Pull each line containing "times" out of the data and copy it.

Content starts

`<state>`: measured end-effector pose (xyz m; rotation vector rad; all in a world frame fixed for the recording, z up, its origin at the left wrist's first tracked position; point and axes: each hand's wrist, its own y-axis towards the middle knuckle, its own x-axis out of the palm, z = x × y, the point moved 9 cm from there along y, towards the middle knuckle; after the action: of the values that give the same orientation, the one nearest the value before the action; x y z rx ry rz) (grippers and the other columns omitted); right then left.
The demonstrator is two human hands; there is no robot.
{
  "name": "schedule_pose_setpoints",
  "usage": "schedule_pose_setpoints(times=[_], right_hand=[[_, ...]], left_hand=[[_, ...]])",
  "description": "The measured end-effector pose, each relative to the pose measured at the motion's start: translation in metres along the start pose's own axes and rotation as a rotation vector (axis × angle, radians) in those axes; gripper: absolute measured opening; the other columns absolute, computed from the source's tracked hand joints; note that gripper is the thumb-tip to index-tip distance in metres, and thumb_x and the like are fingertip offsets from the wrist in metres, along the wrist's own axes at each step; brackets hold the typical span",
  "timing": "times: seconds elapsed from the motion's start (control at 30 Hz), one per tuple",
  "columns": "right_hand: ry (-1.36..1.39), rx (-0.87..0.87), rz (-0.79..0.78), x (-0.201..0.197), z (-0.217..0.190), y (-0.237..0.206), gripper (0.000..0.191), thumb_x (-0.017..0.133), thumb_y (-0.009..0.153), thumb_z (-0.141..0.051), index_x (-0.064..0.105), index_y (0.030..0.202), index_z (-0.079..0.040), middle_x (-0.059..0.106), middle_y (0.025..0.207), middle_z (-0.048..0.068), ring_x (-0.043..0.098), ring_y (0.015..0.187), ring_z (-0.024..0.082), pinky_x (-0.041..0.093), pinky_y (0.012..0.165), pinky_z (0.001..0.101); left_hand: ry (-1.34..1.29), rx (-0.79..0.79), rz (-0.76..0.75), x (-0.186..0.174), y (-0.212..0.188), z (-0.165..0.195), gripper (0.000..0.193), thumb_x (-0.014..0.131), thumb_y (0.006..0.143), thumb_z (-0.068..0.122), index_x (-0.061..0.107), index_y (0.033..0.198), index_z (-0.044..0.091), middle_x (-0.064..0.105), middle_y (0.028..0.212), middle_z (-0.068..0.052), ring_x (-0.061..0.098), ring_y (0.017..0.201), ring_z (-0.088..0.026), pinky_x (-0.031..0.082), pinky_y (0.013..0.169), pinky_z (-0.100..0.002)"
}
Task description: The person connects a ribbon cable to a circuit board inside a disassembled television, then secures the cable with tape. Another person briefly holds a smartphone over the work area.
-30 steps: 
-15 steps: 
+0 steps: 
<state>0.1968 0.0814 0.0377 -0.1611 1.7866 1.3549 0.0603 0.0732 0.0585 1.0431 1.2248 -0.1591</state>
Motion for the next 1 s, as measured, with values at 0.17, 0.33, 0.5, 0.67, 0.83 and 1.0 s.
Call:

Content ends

:: Solution ::
  "usage": "schedule_pose_setpoints(times=[_], right_hand=[[_, ...]], left_hand=[[_, ...]])",
  "timing": "times: seconds elapsed from the motion's start (control at 30 Hz), one per tuple",

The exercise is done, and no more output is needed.